The above image shows my test results as follows taking a snapshot of my homepage in an HTMLLoader in AIR.
- Regular BitmapData.draw() method without smoothing (0 miliseconds)
- Regular BitmapData.draw() method with smoothing (1 miliseconds)
- Using my own method that resizes by the odd scale first, then by halves (8 milliseconds)
- Using my method but after the odd scale, only scaling down by quarters (33 miliseconds)
- Using the voq Lanczos3 method with easyScaling at .25 and sharpening (694 miliseconds)
- Using the voq Lanczos3 method with easyScaling at .25 and no sharping (676 miliseconds)
- Using the voq Triangle method with easyScaling at .25 and sharpening (275 miliseconds)
- Using the voq Triangle method with easyScaling at .25 and no sharpening (266 miliseconds)
The voq.com algos looked pretty decent, but obviously were slow. I’m quite happy with the solution I’ve found. I only had to write a little bit of code, it’s fast enough, and looks better than any other solution I’ve found (even Fireworks resizing IMO).
Here is the method I wrote for this. Note, when scaling up, it seemed to look better to just use smoothing and do it in one draw() and not iterations of 2.
private static const IDEAL_RESIZE_PERCENT:Number = .5;Enjoy!
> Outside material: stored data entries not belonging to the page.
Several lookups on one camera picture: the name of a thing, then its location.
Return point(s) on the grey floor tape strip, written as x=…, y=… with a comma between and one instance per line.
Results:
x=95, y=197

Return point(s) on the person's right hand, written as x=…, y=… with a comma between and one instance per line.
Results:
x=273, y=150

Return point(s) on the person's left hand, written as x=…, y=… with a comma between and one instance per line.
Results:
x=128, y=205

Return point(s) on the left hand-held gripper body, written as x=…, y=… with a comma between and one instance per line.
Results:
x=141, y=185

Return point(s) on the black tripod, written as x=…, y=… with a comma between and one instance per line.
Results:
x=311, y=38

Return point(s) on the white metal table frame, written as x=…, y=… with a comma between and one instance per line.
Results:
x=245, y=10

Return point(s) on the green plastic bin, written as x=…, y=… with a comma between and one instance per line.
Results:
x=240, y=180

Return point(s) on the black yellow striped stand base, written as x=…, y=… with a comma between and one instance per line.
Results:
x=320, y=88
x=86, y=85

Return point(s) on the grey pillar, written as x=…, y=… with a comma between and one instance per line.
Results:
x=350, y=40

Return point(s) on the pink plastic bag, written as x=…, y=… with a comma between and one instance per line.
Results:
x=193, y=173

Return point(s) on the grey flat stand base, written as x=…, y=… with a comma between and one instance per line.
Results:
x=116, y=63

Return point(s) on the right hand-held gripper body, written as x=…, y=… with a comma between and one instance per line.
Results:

public static function resizeImage(source:BitmapData, width:uint, height:uint, constrainProportions:Boolean = true):BitmapData
{
var scaleX:Number = width/source.width;
var scaleY:Number = height/source.height;
if (constrainProportions) {
if (scaleX > scaleY) scaleX = scaleY;
else scaleY = scaleX;
}
var bitmapData:BitmapData = source;
if (scaleX >= 1 && scaleY >= 1) {
bitmapData = new BitmapData(Math.ceil(source.width*scaleX), Math.ceil(source.height*scaleY), true, 0);
bitmapData.draw(source, new Matrix(scaleX, 0, 0, scaleY), null, null, null, true);
return bitmapData;
}
// scale it by the IDEAL for best quality
var nextScaleX:Number = scaleX;
var nextScaleY:Number = scaleY;
while (nextScaleX < 1) nextScaleX /= IDEAL_RESIZE_PERCENT;
while (nextScaleY < 1) nextScaleY /= IDEAL_RESIZE_PERCENT;
if (scaleX < IDEAL_RESIZE_PERCENT) nextScaleX *= IDEAL_RESIZE_PERCENT;
if (scaleY < IDEAL_RESIZE_PERCENT) nextScaleY *= IDEAL_RESIZE_PERCENT;
var temp:BitmapData = new BitmapData(bitmapData.width*nextScaleX, bitmapData.height*nextScaleY, true, 0);
temp.draw(bitmapData, new Matrix(nextScaleX, 0, 0, nextScaleY), null, null, null, true);
bitmapData = temp;
nextScaleX *= IDEAL_RESIZE_PERCENT;
nextScaleY *= IDEAL_RESIZE_PERCENT;
while (nextScaleX >= scaleX || nextScaleY >= scaleY) {
var actualScaleX:Number = nextScaleX >= scaleX ? IDEAL_RESIZE_PERCENT : 1;
var actualScaleY:Number = nextScaleY >= scaleY ? IDEAL_RESIZE_PERCENT : 1;
temp = new BitmapData(bitmapData.width*actualScaleX, bitmapData.height*actualScaleY, true, 0);
temp.draw(bitmapData, new Matrix(actualScaleX, 0, 0, actualScaleY), null, null, null, true);
bitmapData.dispose();
nextScaleX *= IDEAL_RESIZE_PERCENT;
nextScaleY *= IDEAL_RESIZE_PERCENT;
bitmapData = temp;
}
return bitmapData;
}
Update: I was getting unsatisfactory images when the resize scale was more than 50%. For example, the original code posted would size an image from 100×100 to 60×60 using one BitmapData.draw() step. And it didn’t look that great.
I found that if I sized the image up to a scale that allowed it to be size back down by exactly 50% that the results were much better. In the above example, the 100×100 would scale up by 120% to 120×120, then scale down 50% to 60×60. The final image looks much better this way. The code has been updated to work like this. It also had the option to turn constrain proportions off.
Update: I’ve posted my code library to Google Code. You can see my final implementation of bitmap resizing in the ImageUtils class.